Layer 7: LTE MTU and MSS clamping
LTE links often have a lower MTU than the standard 1500 bytes due to GTP tunneling overhead. When a TCP segment exceeds the path MTU, it gets fragmented or dropped. If the Don't Fragment bit is set (common with modern TCP), the packet is dropped and the sender must retransmit at a smaller size after receiving an ICMP "Fragmentation Needed" message.
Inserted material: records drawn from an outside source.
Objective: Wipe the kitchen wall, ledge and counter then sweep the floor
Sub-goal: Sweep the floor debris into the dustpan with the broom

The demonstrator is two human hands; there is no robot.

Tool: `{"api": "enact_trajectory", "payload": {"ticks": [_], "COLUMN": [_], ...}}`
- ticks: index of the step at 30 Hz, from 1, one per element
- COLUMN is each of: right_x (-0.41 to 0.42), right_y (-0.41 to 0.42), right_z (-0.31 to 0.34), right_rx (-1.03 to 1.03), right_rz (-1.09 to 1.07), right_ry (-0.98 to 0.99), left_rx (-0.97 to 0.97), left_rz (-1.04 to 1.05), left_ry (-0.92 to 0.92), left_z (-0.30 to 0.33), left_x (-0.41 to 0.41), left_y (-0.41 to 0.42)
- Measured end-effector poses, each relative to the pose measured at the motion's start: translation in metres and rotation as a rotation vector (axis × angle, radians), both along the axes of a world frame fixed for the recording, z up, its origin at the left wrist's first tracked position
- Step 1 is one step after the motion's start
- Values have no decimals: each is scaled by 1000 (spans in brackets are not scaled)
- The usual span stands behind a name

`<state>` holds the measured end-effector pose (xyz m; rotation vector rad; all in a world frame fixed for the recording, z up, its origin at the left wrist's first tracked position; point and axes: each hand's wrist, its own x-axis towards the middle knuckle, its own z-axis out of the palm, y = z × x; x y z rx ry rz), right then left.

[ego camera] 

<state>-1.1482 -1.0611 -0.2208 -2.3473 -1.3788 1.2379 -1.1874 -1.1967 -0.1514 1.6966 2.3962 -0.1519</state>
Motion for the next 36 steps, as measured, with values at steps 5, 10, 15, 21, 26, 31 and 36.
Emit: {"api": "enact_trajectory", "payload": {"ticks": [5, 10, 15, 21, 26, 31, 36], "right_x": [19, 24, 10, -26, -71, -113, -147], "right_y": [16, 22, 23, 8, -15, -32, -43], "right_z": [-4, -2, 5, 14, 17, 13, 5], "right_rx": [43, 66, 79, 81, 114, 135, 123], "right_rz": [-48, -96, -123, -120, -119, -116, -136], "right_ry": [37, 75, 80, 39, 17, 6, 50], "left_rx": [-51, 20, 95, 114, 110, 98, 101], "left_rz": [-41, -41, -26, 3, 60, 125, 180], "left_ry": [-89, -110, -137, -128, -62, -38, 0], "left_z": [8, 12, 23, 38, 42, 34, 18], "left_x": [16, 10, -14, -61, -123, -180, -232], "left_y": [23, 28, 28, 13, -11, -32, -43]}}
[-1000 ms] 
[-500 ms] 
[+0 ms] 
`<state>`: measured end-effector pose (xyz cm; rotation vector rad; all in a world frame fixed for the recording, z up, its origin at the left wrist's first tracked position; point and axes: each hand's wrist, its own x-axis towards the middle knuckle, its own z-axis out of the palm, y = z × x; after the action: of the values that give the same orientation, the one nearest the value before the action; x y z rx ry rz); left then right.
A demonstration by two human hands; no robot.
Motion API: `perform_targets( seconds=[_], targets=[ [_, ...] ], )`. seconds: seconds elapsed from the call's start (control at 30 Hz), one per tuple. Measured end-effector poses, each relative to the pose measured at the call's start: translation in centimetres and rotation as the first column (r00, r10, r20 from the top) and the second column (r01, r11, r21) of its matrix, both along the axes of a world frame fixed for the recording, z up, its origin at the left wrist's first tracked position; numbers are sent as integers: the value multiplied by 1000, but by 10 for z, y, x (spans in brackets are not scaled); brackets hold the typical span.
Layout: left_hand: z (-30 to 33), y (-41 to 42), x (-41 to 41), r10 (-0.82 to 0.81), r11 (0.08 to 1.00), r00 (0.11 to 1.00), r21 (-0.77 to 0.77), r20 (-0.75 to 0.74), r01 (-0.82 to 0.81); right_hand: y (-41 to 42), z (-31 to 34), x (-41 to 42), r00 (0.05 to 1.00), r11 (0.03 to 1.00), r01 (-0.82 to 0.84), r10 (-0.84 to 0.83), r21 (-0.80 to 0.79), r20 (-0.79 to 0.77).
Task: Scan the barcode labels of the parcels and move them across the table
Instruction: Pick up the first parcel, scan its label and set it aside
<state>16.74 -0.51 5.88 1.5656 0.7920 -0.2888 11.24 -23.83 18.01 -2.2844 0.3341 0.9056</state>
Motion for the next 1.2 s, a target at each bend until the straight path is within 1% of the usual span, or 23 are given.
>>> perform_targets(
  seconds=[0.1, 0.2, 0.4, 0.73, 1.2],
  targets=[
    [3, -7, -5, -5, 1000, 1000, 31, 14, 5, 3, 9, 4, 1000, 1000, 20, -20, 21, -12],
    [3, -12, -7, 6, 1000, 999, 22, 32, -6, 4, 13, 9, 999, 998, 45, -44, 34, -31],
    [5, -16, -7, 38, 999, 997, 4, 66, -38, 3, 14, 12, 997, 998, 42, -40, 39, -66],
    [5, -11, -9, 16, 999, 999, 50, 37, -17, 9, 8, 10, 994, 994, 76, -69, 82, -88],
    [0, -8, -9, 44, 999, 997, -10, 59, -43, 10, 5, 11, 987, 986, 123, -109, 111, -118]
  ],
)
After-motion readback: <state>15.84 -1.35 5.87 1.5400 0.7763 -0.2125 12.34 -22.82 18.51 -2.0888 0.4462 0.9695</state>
Some networks filter ICMP, breaking this discovery process entirely.
MSS clamping rewrites the TCP Maximum Segment Size during the handshake so segments are sized correctly from the start:
/ip firewall mangle add chain=forward action=change-mss \
new-mss=clamp-to-pmtu passthrough=yes protocol=tcp tcp-flags=syn
Summary
After all seven layers:
Responsiveness: High (420 RPM)
Idle Latency: 28 ms
| Layer | Problem | Fix |
|---|---|---|
| 1. Physical | DFS radar pauses | Channel 36 (non-DFS) |
| 2. Protocol | Apple FT-over-DS stalls | Disable FT-over-DS, enforce PMF |
| 3. Traffic | LTE bufferbloat (700 ms) | CAKE queue at 90-95% capacity |
| 4. Power | Tx/Rx asymmetry | Reduce to 17-20 dBm |
| 5. Width | Noise on wide channels | 40 MHz instead of 80/160 |
| 6. macOS | AWDL channel hopping | Disable awdl0 |
| 7. WAN | MTU/fragmentation | MSS clamping |
The first three layers had the largest impact. Layers 4-7 were incremental improvements that reduced tail latency and retransmissions. The total debugging took an afternoon; most of it was spent on layer 3, understanding why a fast connection felt slow.